The cabinets held knives, knuckles, and items I had no hope of identifying, like wires strung between two brass handles, and something that almost looked like shears but had serrated blades and hooks on both ends. I couldn’t tell exactly how one might use them to harm another person, but it was all terrifying and deadly to me.

Finally, I found the dragon reins, seized a pair for myself, and continued searching for calm-whistles, like the one Ilina always carried in the sanctuary. None. If there were calm-whistles in the Pit, the Drakon Warriors must have kept them on their persons. Still, I hesitated before leaving. There were fire-resistant jackets and burn kits. The last cabinet held leather backpacks.

“What are you doing?” Tirta checked the hall, bouncing nervously. “We have to go.”

“Let’s put the noorestones in here.” My sore shoulder groaned in relief as I lowered the reins and my makeshift bag to the floor, and then took one of the packs from the cabinet. A small pouch on the front already held a small field medical kit. That was useful. I took two more all-purpose medical kits, two burn kits, and three jackets. “They might be hurt.
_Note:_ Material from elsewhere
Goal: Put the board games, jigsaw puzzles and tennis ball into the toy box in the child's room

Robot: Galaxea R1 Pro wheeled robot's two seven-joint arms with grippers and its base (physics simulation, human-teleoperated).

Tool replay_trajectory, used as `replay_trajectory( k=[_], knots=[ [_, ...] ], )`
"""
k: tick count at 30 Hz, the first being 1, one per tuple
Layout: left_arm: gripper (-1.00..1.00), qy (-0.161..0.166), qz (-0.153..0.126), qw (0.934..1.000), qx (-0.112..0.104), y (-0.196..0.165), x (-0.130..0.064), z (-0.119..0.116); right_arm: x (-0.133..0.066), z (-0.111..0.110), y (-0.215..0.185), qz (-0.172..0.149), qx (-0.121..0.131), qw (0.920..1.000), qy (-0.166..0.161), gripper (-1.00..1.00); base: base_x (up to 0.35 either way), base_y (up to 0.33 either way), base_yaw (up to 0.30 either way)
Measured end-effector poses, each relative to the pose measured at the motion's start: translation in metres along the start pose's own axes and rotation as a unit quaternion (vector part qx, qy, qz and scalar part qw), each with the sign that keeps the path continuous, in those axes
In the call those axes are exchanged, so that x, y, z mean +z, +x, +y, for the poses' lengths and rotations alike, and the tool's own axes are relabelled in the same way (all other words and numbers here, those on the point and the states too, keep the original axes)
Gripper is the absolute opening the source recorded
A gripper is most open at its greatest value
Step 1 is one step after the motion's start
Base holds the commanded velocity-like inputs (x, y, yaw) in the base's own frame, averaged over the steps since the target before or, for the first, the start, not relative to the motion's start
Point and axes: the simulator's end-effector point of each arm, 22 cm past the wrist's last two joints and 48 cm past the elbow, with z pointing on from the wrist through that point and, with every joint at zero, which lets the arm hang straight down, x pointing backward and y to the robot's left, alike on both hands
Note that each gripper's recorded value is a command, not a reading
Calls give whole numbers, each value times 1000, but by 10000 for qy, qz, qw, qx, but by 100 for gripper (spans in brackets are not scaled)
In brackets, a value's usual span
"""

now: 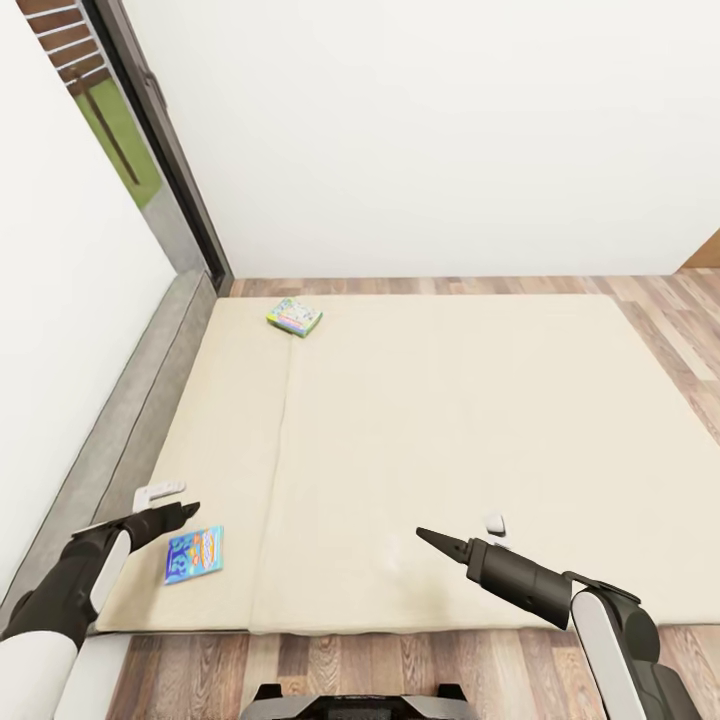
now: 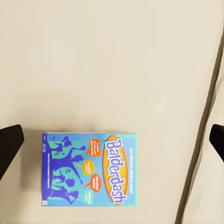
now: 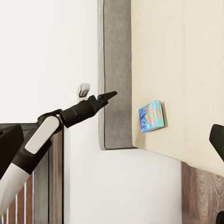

We need to be prepared to treat wounds.”

We worked quickly, wrapping crystals with the dress strip, two empty backpacks, and two of the jackets. There wasn’t enough space for the third jacket, so I slipped it on over my tattered dress.

“Anything else?” she asked. “The longer we take, the more likely it is that Altan will wake up or someone will find him.”

“Knives.” I added seven—one for each of us—to the bag and pulled the drawstrings tight. The light of the stones squeezed through the seams and the cinched top, but this would do for now.

“Ready?” Tirta asked, sliding the dragon reins into her belt.

“Yes.” I slung one bow and quiver over my good arm; Ilina had taken lessons when she was younger. Then I fitted two swords—one for Hristo and one for Gerel—into loops on the backpack. My hurt shoulder felt like it was on fire as I slipped on the backpack, and a low moan poured from my throat.

“Let me carry that.” Tirta reached for the bag, but I backed away. I couldn’t trust her. Not when she’d lied to me about who she was. She’d lied for months and knew things she shouldn’t and . . .

“Who do you work for?”

Her expression darkened. “I don’t want to talk about it. I want to help you—”

“Then tell me who you work for.”

Her shoulders slumped in resignation. “The same people who sent you here. The Luminary Council.”